Entre 1976 e 2022, a percentagem de mulheres eleitas para a Assembleia da República aumentou substancialmente, de 5,7% para 37%. Mas, para que tal acontecesse teve de ser aprovada a Lei da Paridade. Só com legislação, de facto, as mulheres têm conseguido avanços, apesar de, como é reconhecido, elas estarem em maior número nas Universidades e com melhores resultados», realçou ainda.
Não obstante os avanços verificados, Rosabela Afonso considera que «há ainda um longo caminho a percorrer para que a igualdade seja uma realidade», «para que mulheres e homens tenham condições de vida idênticas em todas as áreas e circunstâncias».
A palestrante trouxe igualmente à sua intervenção a «situação revoltante» da «diferença salarial para trabalho igual». Nalgumas carreiras – disse – parece haver igualdade salarial, uma vez que é utilizada uma tabela por escalões, aparentemente igualitária.
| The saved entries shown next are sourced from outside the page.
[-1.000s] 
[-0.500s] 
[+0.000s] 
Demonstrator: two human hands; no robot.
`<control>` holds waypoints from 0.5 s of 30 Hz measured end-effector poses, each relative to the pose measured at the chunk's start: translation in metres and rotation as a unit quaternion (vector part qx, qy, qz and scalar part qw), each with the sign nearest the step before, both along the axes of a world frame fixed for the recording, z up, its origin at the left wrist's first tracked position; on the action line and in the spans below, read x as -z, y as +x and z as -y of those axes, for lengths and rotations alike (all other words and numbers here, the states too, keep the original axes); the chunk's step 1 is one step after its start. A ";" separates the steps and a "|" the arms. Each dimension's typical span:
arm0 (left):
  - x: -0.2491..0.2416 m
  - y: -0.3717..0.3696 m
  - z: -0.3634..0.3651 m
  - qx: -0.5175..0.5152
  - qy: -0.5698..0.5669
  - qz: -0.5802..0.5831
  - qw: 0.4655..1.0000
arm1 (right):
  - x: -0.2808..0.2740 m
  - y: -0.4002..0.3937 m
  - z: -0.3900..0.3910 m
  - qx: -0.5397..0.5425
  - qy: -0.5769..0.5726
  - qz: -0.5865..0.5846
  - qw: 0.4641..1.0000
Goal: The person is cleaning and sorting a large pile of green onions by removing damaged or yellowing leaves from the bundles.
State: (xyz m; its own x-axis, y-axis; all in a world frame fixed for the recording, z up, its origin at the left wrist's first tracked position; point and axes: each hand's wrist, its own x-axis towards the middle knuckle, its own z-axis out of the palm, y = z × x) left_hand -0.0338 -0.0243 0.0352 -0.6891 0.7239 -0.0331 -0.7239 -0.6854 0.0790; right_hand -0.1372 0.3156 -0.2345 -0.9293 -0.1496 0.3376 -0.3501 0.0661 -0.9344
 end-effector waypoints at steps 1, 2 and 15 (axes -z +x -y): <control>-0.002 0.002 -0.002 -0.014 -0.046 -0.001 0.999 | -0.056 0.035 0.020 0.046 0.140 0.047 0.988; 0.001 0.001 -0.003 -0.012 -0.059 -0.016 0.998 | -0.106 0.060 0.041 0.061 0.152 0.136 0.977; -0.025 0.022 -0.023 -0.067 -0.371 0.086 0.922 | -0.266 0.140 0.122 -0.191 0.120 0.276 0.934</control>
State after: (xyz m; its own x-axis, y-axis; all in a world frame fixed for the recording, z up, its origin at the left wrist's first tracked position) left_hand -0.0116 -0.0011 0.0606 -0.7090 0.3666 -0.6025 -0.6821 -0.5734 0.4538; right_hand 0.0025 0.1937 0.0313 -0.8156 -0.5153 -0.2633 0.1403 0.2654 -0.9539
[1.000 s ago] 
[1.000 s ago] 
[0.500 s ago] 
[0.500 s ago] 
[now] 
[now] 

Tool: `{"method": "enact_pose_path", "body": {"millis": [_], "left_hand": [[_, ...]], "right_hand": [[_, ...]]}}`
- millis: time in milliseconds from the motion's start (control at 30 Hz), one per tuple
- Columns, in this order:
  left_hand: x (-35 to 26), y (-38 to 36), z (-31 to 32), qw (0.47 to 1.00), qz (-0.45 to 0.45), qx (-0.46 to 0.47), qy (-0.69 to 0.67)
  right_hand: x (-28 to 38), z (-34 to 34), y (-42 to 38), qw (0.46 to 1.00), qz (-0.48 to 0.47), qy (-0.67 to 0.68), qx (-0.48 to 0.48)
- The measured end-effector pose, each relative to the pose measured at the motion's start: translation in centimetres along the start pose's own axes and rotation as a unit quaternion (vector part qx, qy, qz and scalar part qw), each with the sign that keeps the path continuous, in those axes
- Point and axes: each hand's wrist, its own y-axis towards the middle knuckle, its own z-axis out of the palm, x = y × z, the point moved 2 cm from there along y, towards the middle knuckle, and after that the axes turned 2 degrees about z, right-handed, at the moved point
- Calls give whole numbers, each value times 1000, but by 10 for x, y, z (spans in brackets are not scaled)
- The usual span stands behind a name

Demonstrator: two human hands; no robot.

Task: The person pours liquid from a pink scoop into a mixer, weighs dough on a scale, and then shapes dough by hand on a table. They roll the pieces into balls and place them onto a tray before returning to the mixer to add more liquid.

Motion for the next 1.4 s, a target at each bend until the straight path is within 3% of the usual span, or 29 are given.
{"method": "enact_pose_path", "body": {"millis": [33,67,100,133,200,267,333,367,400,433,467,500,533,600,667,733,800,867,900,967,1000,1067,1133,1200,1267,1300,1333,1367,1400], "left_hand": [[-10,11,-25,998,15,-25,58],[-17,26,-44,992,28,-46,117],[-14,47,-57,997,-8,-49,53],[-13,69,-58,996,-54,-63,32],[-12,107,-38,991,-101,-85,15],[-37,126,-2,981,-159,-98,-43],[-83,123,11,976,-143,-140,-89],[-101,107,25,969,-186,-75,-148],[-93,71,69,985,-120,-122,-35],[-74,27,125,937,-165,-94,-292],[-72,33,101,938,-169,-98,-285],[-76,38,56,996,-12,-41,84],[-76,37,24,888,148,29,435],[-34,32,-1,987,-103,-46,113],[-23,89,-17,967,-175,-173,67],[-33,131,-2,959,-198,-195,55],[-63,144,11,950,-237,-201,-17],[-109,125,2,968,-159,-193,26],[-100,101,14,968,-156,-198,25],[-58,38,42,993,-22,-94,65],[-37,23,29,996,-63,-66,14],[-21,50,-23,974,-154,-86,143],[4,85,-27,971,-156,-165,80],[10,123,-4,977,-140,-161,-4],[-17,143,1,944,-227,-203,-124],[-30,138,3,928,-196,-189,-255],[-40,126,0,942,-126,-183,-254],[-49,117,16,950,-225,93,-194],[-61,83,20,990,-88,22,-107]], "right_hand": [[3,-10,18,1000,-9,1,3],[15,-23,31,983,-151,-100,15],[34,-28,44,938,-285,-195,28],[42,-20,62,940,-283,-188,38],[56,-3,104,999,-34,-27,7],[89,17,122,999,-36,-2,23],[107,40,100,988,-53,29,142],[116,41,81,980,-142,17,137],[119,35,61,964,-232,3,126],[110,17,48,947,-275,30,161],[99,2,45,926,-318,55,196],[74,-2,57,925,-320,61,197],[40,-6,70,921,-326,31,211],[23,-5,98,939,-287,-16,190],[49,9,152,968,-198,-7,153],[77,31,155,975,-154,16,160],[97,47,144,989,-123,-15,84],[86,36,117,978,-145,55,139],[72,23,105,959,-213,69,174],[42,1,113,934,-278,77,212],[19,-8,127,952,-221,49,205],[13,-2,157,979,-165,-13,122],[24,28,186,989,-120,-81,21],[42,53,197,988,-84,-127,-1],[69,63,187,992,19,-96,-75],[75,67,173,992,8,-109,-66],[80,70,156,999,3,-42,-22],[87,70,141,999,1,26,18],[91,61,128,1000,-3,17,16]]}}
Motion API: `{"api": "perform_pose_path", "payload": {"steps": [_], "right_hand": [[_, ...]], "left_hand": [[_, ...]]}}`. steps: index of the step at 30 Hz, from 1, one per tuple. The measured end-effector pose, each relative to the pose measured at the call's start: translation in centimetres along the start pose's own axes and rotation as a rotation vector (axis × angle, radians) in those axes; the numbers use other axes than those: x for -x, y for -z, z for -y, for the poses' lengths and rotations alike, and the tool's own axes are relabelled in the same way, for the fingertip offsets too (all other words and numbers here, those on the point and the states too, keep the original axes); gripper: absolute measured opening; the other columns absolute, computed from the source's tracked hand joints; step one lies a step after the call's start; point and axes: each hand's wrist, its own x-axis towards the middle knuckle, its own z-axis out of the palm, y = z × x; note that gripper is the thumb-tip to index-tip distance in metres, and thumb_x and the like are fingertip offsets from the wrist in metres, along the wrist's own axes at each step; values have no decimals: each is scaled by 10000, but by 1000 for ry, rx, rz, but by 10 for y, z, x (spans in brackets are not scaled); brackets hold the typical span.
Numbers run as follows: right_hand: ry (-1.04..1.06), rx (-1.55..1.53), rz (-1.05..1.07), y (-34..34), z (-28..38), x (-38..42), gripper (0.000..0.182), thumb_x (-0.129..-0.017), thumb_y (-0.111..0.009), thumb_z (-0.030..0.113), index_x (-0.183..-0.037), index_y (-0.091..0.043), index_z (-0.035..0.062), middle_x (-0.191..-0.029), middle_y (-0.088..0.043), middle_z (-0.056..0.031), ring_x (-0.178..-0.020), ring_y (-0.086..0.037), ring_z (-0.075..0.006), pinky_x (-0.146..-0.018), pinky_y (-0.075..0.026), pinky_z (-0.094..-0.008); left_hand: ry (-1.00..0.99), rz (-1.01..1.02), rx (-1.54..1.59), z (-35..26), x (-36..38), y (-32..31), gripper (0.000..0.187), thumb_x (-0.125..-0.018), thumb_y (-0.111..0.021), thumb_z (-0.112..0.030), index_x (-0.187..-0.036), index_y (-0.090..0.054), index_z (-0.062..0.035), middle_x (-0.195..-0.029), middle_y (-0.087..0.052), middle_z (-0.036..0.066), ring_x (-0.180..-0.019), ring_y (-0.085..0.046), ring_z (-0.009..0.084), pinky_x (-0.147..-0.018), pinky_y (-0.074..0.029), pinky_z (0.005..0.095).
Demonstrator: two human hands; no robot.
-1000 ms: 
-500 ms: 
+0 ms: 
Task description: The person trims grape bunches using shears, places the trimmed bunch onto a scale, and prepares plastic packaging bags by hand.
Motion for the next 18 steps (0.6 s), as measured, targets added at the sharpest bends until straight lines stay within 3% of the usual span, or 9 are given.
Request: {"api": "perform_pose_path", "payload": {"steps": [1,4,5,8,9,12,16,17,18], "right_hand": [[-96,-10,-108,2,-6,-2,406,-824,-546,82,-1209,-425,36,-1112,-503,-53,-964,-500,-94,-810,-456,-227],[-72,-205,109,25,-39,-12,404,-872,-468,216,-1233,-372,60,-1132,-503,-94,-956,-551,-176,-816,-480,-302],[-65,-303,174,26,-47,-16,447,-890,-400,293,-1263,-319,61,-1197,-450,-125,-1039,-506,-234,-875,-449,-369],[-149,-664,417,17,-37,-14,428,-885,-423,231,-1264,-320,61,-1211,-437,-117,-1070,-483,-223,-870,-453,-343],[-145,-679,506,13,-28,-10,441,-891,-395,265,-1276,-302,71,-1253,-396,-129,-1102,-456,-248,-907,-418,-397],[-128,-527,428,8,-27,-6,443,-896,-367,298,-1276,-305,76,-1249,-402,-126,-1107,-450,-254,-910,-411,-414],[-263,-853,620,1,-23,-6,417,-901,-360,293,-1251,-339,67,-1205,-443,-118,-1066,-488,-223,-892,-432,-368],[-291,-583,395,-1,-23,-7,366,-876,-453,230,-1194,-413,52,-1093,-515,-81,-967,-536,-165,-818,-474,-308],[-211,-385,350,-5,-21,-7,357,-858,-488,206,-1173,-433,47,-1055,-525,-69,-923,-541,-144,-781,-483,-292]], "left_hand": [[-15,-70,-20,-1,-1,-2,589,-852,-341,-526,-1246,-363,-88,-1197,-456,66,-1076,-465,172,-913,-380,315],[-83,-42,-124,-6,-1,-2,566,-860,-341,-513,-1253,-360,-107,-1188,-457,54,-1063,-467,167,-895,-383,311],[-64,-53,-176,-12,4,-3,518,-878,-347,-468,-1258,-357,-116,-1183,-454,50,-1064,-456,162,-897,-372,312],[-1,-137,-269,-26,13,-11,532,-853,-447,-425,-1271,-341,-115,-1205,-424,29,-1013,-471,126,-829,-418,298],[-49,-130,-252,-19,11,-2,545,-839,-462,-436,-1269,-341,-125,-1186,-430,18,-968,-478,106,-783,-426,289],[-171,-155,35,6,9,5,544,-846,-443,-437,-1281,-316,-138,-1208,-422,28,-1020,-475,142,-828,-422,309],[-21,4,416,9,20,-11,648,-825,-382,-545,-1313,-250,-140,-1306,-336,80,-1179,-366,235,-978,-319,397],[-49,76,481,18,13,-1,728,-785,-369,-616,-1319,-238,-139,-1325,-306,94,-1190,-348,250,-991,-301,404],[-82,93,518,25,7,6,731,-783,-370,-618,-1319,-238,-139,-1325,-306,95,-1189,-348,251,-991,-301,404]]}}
No entanto, «os acessos não são iguais para mulheres e homens, há sempre quem descubra formas de dificultar o acesso às mulheres e facilitar a chegada dos homens aos topos de carreira», assumiu.
Referiu-se ainda a um debate que está a ser feito na Suécia sobre a adoção de um novo estilo de vida, designado por “hemmaflickvan”, traduzido à letra como “namorada que fica em casa”, ou seja, mulheres que não escolhem uma carreira profissional, não sonham com sucesso, fortuna ou independência, optando por ficar em casa e ter uma vida tranquila e dependente da mesada do companheiro.
«Foi feita uma pesquisa, cujos resultados são preocupantes, digo eu! Num universo de jovens até aos 15 anos, 14% das meninas desejam esse estilo de vida. A explicação reside, diz a pesquisadora, como reação à pressão para ser uma “girl boss”, ou seja, a exigência para que as mulheres tenham sucesso em tudo. Ainda não há muitos dados. Porém, segundo o artigo que li, algumas já vivem segundo esse novo modelo e afirmam nunca terem sido tão felizes. Enquanto eles trabalham, elas vão ao ginásio, ao café ou tratam da casa», contou, explicando por que lhe parece «má ideia»: «Talvez porque a rotina mata? Talvez porque terão um problema acrescido no dia em que se zangarem e tiver lugar uma separação? Talvez porque viver de mesada tem idade e esgota-se com o passar do tempo? Talvez porque, quando chegar a depressão, até para pagar ao psicoterapeuta terão de estender a mão?», interrogou-se retoricamente. [JPM].